Switzerland is looking for a new approach to cannabis. To contribute to this debate, addiction specialists and representatives of the Swiss hemp industry are proposing a model for regulating cannabis, adapted to the Swiss Confederation. Developed between Geneva and Lausanne, it offers a vision similar to the one recently adopted in Canada. Above all focused on public health, it also allows a local industry to grow while respecting sustainable development goals.
Today, Western countries are experiencing changes in cannabis-related policies. Many of them, including Switzerland, are considering new ways to manage the problems associated with this substance. Beyond the diversity of models adopted at the international level, a consensus is developing around the need to go beyond the traditional approach to cannabis prohibition. To fuel and nourish this debate, addiction prevention professionals (GREA) and CBD producers (IG Hanf) have come up with a joint approach to regulating the Swiss cannabis market, protecting public health and youth, while providing the framework conditions for a local cannabis industry to exist. This makes it possible to answer many technical questions that may arise and proposes a scenario that is directly applicable to Switzerland.
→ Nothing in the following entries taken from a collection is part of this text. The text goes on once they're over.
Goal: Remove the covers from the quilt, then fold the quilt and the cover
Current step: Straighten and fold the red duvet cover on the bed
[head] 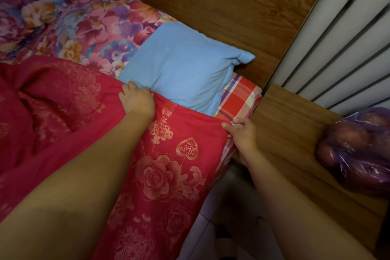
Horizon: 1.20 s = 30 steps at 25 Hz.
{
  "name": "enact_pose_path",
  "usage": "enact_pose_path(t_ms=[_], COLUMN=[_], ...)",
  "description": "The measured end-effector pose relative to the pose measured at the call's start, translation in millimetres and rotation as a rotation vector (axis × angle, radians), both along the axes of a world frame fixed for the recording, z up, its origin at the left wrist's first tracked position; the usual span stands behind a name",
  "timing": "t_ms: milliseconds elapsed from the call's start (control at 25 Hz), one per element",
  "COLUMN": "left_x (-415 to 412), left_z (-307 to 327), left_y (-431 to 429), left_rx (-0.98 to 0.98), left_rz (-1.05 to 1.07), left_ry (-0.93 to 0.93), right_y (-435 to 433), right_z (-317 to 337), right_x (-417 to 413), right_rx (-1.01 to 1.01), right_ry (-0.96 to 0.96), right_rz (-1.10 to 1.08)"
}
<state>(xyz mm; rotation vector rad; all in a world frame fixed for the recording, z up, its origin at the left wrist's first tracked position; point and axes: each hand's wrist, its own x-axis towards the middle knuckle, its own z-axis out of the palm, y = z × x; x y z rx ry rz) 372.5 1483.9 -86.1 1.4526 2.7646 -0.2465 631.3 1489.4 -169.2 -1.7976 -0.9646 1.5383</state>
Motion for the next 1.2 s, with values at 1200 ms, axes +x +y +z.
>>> enact_pose_path(t_ms=[1200], left_x=[44], left_z=[-17], left_y=[-268], left_rx=[0.022], left_rz=[0.299], left_ry=[-0.687], right_y=[-140], right_z=[23], right_x=[-11], right_rx=[-0.432], right_ry=[0.235], right_rz=[-0.069])
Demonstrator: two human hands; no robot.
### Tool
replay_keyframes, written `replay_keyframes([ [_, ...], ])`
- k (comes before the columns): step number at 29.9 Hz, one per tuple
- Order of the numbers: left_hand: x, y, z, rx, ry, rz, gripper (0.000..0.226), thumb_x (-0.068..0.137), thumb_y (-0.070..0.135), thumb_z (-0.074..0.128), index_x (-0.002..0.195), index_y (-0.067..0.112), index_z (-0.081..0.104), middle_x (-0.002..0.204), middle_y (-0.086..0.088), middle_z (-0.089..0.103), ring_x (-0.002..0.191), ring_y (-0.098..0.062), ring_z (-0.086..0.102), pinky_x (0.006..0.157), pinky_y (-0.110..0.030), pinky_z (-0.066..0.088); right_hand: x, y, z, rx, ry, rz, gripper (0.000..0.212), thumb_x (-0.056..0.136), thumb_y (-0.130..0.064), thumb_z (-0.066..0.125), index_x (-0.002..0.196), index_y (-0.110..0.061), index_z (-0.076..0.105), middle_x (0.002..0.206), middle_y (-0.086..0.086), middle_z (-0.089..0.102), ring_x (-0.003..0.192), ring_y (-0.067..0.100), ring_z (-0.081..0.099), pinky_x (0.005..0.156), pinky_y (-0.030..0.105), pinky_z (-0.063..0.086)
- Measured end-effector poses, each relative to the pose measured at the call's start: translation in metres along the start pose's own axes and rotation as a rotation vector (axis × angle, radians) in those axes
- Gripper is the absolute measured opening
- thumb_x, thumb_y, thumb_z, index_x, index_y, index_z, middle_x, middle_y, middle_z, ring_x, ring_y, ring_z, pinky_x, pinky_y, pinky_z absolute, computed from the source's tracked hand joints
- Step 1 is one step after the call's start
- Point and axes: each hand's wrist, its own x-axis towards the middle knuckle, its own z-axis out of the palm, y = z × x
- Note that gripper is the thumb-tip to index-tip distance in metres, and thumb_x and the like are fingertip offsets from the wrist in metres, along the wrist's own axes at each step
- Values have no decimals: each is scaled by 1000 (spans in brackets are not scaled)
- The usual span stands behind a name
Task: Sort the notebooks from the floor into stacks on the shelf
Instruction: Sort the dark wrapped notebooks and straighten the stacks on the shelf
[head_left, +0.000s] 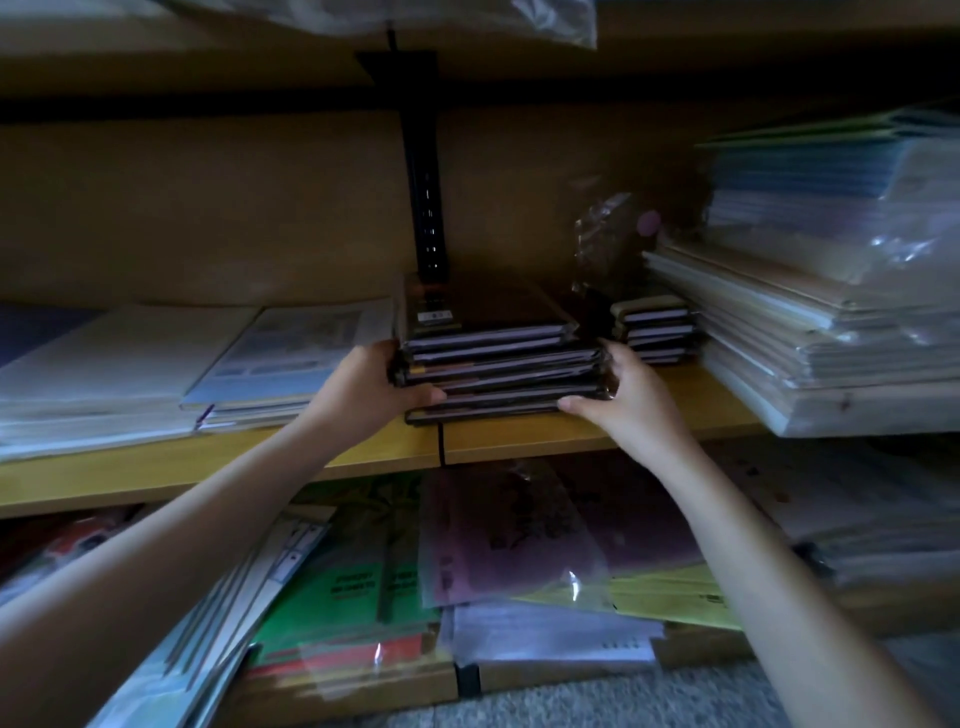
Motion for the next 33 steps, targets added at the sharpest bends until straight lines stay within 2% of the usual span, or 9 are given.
replay_keyframes([
  [4, 1, -2, -6, -20, -32, 26, 60, 68, 34, 79, 120, 14, 57, 115, -2, 64, 109, -19, 59, 96, -45, 47, -11, -5, 3, -68, 88, -69, 58, 76, -18, 76, 129, -18, 52, 116, -8, 59, 112, 3, 51, 82, 8, 32],
  [8, -1, -6, -3, -3, -15, 47, 52, 70, 21, 80, 116, 18, 55, 98, 14, 60, 95, -6, 59, 82, -21, 47, -15, -1, 5, -87, 168, -118, 54, 75, -16, 77, 125, -16, 56, 113, -7, 62, 106, 6, 56, 80, 5, 35],
  [10, -1, -7, -1, 3, 10, 44, 55, 69, 24, 81, 117, 19, 54, 100, 12, 60, 98, -10, 59, 86, -28, 49, -15, 0, 6, -73, 181, -110, 53, 74, -18, 77, 123, -16, 56, 108, -9, 62, 99, 5, 57, 77, 2, 40],
  [14, 1, -8, 1, 50, -12, 44, 54, 73, 26, 78, 120, 16, 55, 109, 5, 62, 105, -14, 58, 94, -31, 46, -9, 2, 0, 121, 129, -30, 53, 75, -17, 77, 122, -17, 54, 110, -6, 63, 102, 9, 62, 89, 22, 49],
  [16, 3, -8, 3, 127, -37, 54, 51, 77, 31, 75, 122, 18, 55, 114, 1, 64, 108, -16, 59, 99, -39, 44, -5, 1, -5, 176, 93, 4, 54, 76, -11, 75, 125, -13, 53, 112, -3, 63, 100, 8, 62, 84, 16, 47],
  [20, 6, -6, 0, 278, -71, 25, 53, 77, 47, 69, 122, 25, 53, 117, 2, 63, 113, -18, 56, 110, -50, 28, 0, 5, -8, 224, 7, 26, 61, 77, 3, 70, 132, -12, 47, 113, -4, 60, 100, 4, 59, 75, 7, 47],
  [24, 4, 0, -3, 494, -41, 18, 58, 78, 52, 66, 126, 25, 49, 121, 4, 60, 121, -17, 49, 117, -44, 0, 5, 7, -4, 164, 30, 12, 72, 78, 4, 69, 139, -22, 40, 116, -8, 57, 105, 5, 58, 85, 13, 48],
  [27, 3, -1, 1, 472, 17, 25, 55, 78, 49, 68, 124, 23, 53, 115, 1, 64, 114, -20, 55, 115, -46, 14, 13, 5, -6, -42, 27, -27, 72, 78, -5, 72, 139, -27, 41, 124, -2, 60, 114, 14, 58, 99, 35, 47],
  [33, -3, 2, 4, 405, 36, 25, 48, 78, 48, 68, 117, 23, 55, 107, 0, 67, 105, -21, 59, 108, -48, 30, 22, 10, -11, -128, -129, -64, 74, 81, -21, 69, 145, -29, 32, 132, -3, 57, 122, 13, 53, 102, 40, 46],
])
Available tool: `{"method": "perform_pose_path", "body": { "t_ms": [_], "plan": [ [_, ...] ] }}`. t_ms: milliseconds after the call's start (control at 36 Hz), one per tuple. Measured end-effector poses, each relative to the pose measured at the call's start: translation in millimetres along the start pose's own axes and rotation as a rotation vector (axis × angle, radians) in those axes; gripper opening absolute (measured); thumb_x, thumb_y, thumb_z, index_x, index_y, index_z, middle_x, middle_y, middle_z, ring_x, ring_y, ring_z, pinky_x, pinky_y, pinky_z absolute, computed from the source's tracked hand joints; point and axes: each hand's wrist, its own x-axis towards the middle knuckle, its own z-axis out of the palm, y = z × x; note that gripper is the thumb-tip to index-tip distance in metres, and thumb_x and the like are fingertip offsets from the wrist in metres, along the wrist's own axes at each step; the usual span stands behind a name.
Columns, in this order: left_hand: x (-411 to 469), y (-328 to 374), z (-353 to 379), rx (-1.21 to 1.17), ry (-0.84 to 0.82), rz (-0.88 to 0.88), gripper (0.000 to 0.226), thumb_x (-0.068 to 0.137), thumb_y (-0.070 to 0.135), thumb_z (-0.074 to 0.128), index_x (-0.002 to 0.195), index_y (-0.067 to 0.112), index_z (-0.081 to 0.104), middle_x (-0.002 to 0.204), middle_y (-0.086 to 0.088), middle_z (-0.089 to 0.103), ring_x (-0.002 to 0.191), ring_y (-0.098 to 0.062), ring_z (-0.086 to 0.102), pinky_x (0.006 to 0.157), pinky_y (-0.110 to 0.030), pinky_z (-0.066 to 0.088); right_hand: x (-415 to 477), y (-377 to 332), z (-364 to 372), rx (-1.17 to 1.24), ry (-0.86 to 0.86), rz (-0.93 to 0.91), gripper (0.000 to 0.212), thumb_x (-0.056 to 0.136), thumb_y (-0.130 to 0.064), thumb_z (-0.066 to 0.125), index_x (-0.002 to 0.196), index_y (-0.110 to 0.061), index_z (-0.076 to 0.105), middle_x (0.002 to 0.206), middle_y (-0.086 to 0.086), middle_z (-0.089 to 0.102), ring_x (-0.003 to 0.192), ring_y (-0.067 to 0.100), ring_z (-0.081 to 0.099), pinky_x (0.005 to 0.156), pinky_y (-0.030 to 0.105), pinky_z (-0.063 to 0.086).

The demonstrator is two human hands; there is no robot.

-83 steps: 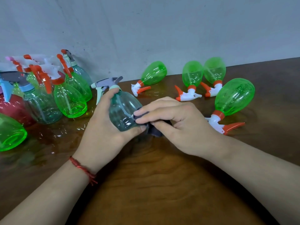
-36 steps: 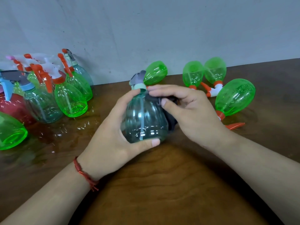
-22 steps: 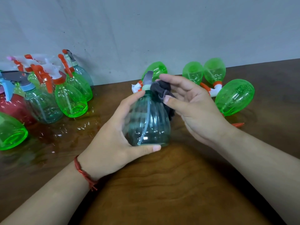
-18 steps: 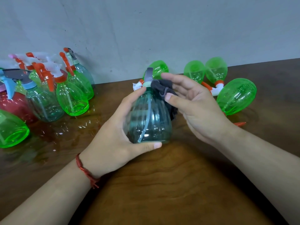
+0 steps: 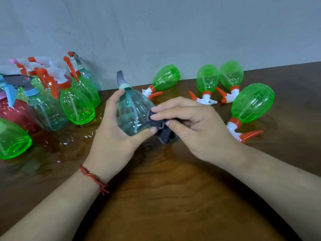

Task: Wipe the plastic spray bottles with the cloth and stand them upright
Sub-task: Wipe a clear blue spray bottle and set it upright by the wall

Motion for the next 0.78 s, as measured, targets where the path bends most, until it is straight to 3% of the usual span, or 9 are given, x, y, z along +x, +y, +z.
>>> {"method": "perform_pose_path", "body": {
  "t_ms": [83,222,306,389,472,556,667,778],
  "plan": [
    [-1,3,2,-0.039,-0.059,-0.008,0.106,0.072,0.023,0.096,0.159,0.028,0.036,0.148,0.008,0.060,0.129,-0.006,0.066,0.109,-0.031,0.056,0,1,-2,0.013,0.024,0.019,0.041,0.096,0.015,0.060,0.116,-0.014,0.081,0.127,-0.006,0.073,0.126,0.018,0.067,0.108,0.041,0.055],
    [-5,3,3,-0.041,-0.201,0.021,0.111,0.069,0.022,0.097,0.161,0.028,0.035,0.154,0.010,0.055,0.139,-0.014,0.060,0.114,-0.042,0.053,4,5,-5,0.027,0.108,0.059,0.038,0.099,0.013,0.059,0.117,-0.012,0.081,0.127,-0.003,0.074,0.127,0.019,0.067,0.109,0.042,0.054],
    [-11,8,10,-0.047,-0.290,0.034,0.111,0.070,0.021,0.097,0.161,0.027,0.034,0.155,0.014,0.053,0.141,-0.009,0.057,0.115,-0.034,0.051,8,7,-11,0.045,0.182,0.090,0.037,0.099,0.014,0.059,0.116,-0.011,0.081,0.127,-0.002,0.075,0.127,0.015,0.067,0.111,0.039,0.053],
    [-17,15,16,-0.153,-0.332,0.027,0.108,0.071,0.014,0.094,0.161,0.023,0.034,0.152,0.012,0.057,0.140,-0.015,0.060,0.112,-0.031,0.052,11,5,-15,0.169,0.204,0.140,0.035,0.099,0.015,0.057,0.117,-0.006,0.079,0.128,0.003,0.075,0.126,0.013,0.068,0.111,0.035,0.053],
    [-16,16,15,-0.291,-0.339,-0.012,0.103,0.075,0.005,0.090,0.160,0.018,0.034,0.151,0.003,0.060,0.136,-0.022,0.063,0.107,-0.033,0.055,13,3,-16,0.348,0.223,0.208,0.030,0.101,0.011,0.060,0.116,-0.007,0.078,0.126,0.004,0.077,0.120,0.018,0.072,0.103,0.041,0.059],
    [-12,12,10,-0.250,-0.387,-0.034,0.098,0.079,0.011,0.087,0.161,0.022,0.033,0.151,0.002,0.061,0.136,-0.022,0.063,0.107,-0.031,0.054,13,4,-17,0.451,0.237,0.276,0.031,0.101,0.009,0.061,0.111,-0.013,0.079,0.122,0.002,0.078,0.113,0.019,0.075,0.090,0.041,0.064],
    [-9,4,6,-0.086,-0.379,-0.012,0.110,0.071,0.030,0.100,0.160,0.035,0.036,0.155,0.005,0.056,0.143,-0.024,0.057,0.116,-0.049,0.049,11,6,-14,0.323,0.223,0.202,0.031,0.098,0.015,0.061,0.116,-0.004,0.078,0.125,0.005,0.077,0.121,0.017,0.071,0.104,0.030,0.055],
    [-9,2,7,0.052,-0.347,0.049,0.115,0.070,0.031,0.102,0.162,0.036,0.034,0.155,0.012,0.054,0.141,-0.017,0.059,0.117,-0.046,0.049,9,5,-11,0.146,0.158,0.103,0.036,0.097,0.016,0.061,0.114,-0.009,0.080,0.124,0.003,0.076,0.124,0.015,0.069,0.107,0.031,0.054]
  ]
}}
The first experiences of legalization in the United States have highlighted the challenges of overly open regulation, with the emergence of new players who are pushing for consumption. This type of offer, like what is happening in the tobacco sector or sometimes in the industrial food sector, is not desirable. On the contrary, the future regulation of cannabis must guarantee a substantial gain in terms of protecting public health. From this point of view, a market composed of local products supplied by local actors who can understand the complexity of the problem is preferable to a free market, dominated by multinationals.
Limiting advertising, taxation of products according to their dangerousness, protection of minors, promotion of low-risk consumption patterns, control through a national agency, the regulatory model developed by GREA and IG Hanf demonstrates that it is possible to reconcile economic and health requirements. After decades of opposition between industry and prevention (alcohol, tobacco), new alliances are beginning to emerge, particularly with small local producers. Following the example of Swiss wine growing, these two such different worlds can now meet, in part, on the vision of a responsible and controlled Swiss market.
Press Release (CP_Un modèle pour la Suisse_29102018v3 in French), Press Release (Cannabis: «Schützen und Kontrollieren» – ein Modell für die Schweiz_29102018v3 in German)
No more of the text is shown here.